■ **What the task asks**: For every line in the material below that holds "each", report the line.

■ **Supplied material**:

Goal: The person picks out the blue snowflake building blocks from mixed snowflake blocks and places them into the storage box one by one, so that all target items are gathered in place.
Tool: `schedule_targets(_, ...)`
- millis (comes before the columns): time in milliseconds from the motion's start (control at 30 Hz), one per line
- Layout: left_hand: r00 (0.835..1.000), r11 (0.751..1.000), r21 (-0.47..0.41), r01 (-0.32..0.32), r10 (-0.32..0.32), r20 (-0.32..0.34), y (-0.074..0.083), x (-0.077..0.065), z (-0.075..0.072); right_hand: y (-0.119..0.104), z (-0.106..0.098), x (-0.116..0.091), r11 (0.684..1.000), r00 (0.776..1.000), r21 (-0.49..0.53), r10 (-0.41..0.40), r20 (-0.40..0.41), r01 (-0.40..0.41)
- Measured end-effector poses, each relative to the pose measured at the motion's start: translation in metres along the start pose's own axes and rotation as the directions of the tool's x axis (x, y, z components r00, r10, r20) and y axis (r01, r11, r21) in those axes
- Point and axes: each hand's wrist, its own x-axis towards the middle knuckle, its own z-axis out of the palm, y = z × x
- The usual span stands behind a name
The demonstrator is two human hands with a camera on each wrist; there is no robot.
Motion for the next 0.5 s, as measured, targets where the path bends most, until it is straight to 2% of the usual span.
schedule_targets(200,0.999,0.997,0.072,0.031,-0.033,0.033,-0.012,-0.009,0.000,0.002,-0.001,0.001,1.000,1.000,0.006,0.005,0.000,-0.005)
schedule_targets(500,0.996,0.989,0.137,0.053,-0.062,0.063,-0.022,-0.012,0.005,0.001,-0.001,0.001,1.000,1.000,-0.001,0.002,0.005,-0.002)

■ **Answer**:
- Measured end-effector poses, each relative to the pose measured at the motion's start: translation in metres along the start pose's own axes and rotation as the directions of the tool's x axis (x, y, z components r00, r10, r20) and y axis (r01, r11, r21) in those axes
- Point and axes: each hand's wrist, its own x-axis towards the middle knuckle, its own z-axis out of the palm, y = z × x
The demonstrator is two human hands with a camera on each wrist; there is no robot.

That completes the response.